The segy_loader method SEGY-SAK implemented was designed prior to the implementation of custom backends for Xarray. The introduction of this new API from Xarray offered an opportunity to significantly improve the way SEGY-SAK handled and interacted with SEG-Y files. The new approach introduces

  • lazy loading of SEG-Y trace data. (Headers still greedy for geometry).
  • Better integration with other Xarray methods including streaming output to NetCDF, Zarr, ZGY or Xarray other supported formats.
  • Better large file support (reduced memory footprint and lazy loading of data).
  • Speed improvements for header scanning and loading.
  • Greater maintainability and usability through a geometry agnostic loading approach.
  • Support open_mfdataset such as in cases where gathers are split into inline files.
Python
import xarray as xr
segy = xr.open_dataset(
    segy_file,
    dim_byte_fields={"iline":189, "xline":193},
    extra_byte_fields={"cdp_x":181, "cdp_y":185}
)
Python
from segysak.segy import segy_loader
segy = segy_loader(
    segy_file,
    iline=189, xline=193,
    cdpx=181, cdpy=185
)

Upon loading the SEG-Y data with the new loading tool you will notice some incompatibility with the older SEISNC standard.
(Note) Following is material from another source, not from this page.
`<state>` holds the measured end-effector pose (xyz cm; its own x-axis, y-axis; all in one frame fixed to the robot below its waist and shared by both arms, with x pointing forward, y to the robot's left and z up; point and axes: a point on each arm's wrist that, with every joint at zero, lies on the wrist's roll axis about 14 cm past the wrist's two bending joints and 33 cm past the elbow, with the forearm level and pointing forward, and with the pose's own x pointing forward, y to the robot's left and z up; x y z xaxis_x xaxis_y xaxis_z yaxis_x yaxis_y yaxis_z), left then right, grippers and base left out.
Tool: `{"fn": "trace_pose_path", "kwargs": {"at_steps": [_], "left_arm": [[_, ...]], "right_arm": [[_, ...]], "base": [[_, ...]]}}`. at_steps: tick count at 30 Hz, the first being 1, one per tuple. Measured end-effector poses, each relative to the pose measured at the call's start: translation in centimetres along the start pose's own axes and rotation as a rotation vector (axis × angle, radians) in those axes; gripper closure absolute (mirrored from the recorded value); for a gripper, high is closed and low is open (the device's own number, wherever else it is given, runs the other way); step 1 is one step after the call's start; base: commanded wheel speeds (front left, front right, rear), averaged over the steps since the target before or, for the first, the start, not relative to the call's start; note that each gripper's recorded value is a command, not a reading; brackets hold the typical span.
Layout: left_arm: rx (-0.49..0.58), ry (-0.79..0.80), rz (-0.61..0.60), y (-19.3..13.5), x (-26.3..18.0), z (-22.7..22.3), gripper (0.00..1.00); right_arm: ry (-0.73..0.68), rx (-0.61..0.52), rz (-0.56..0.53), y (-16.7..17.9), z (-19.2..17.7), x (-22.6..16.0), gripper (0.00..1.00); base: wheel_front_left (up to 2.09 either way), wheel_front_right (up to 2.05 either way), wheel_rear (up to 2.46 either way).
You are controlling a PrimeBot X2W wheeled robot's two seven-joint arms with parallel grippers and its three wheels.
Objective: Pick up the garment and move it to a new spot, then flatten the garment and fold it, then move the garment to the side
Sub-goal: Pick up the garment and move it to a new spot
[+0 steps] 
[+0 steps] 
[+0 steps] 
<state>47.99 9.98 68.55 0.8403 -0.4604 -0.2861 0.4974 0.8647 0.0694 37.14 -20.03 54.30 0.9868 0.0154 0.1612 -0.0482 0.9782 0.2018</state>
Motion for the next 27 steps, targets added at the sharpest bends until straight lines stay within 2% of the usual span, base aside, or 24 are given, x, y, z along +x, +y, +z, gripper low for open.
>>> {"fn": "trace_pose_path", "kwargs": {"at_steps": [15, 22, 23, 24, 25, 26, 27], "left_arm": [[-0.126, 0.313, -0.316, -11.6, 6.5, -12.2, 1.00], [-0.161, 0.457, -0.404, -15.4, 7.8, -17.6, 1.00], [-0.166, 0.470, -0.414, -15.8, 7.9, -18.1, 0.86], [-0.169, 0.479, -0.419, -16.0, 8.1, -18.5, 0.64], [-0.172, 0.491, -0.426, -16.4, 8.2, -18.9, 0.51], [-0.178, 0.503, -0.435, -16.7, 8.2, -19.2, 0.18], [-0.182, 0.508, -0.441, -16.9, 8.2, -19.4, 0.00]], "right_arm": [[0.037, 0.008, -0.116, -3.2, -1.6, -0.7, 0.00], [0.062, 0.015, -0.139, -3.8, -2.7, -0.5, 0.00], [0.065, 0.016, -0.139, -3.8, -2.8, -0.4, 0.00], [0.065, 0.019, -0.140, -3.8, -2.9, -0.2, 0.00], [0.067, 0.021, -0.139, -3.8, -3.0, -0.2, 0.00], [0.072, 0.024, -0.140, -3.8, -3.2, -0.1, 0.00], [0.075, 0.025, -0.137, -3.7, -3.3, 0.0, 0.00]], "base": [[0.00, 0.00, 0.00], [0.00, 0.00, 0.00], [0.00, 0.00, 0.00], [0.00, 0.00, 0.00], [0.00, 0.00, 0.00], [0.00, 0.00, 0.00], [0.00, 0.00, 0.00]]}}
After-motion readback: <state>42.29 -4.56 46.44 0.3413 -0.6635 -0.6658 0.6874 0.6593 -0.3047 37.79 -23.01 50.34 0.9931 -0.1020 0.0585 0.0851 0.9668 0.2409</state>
Read more about replacing the .seis accessor and the changes to the SEISNC reference.

Coordinate scaling is no longer applied by default to loaded SEG-Y data. The user can scale the data (if the coordinate scalar was set in the SEG-Y headers) or provide the scalar manually.

Python
segy.segysak.scale_coords()
# or 
segy.segysak.scale_coords(coord_scalar=-100)

Replacing segy_writer

The segy_writer functionality has similarly been updated to better align with Xarray. The new methodology introduces

  • Native support for streamed writing via Xarray chunks. Specifically, chunking is support for all dimensions including trace samples.
  • Access via the Xarray .seisio accessor.
  • Dimensionality agnostic.
  • Dead trace skipping on write.

A vertical dimension is required and it's key can be specified using the vert_dimension keyword argument. Arbitrary key names for the vertical dimension are possible. Each orthogonal dimension of the trace data to be exported is then specified as an additional keyword argument (e.g. iline and xline in this case), with 1 or more horizontal dimensions required. Additional variables can be exported for each trace to the headers using the trace_header_map diction and byte location mapping.

Python
dataset.seisio.to_segy(
    "out.segy",
    trace_header_map={"cdp_x":73, "cdp_y":77},
    iline=189, xline=193,
    vert_dimension='samples'
)
Python
from segysak.segy import segy_header_scrape
segy_writer(
    dataset,
    "out.segy",
    trace_header_map=dict(iline=5, xline=21)
)

Replacing ds.seisio.to_netcdf and open_seisnc

Changes to the SEISNC format have negated the need for a special implementation of to_netcdf and improves SEGY-SAKs compatibility with other Xarray supported backends.

Python
dataset.to_netcdf('outfile.nc')
Python
dataset.seisio.to_netcdf('outfile.nc')

Similarly, open_seisnc is now depreciated. Datasets saved with the standard ds.to_netcdf method can now be opened using Xarray directly.

Python
dataset = xr.open_dataset('outfile_new.nc')
Python
from segysak import open_seisnc
dataset = open_seisnc('outfile_old.nc')

Replacing ds.seis

SEGY-SAK implemented a custom accessor namespace in <=0.4.x called seis. This has been depreciated in favour of a segysak namespace. The segysak interface removes a lot of legacy implementation that tied SEGY-SAK uses to specific dimension names and keywords. While SEGY-SAK still supports that approach, the user has flexibility and SEGY-SAK now strives to be geometry/convention agnostic, relying on the user to understand their data. Doing this simplifies development and improves the generalisability of SEGY-SAK.

Tip

Data loaded using SEGY-SAK conventions still requires minimal input from the user on dimension and coordinate names.

Major changes:

  • The segysak accessor is available on DataArray and Dataset objects.
  • Set and get dimension and coordinate names using ds.segysak.set_dimensions, ds.segysak.get_dimensions, ds.segysak.set_coords and ds.segysak.get_coords.
  • Store seisnc attributes on DataArray and Dataset objects. This allows multiple DataArrays to be combined (e.g. time and depth data) into a single Dataset.
  • Affine transform updated to use LSQ solver.
  • Fixes/removes bugs with fill_cdpna and percentiles.
  • The arguments and returned values have changed for some accessor methods. Refer to the reference for more details.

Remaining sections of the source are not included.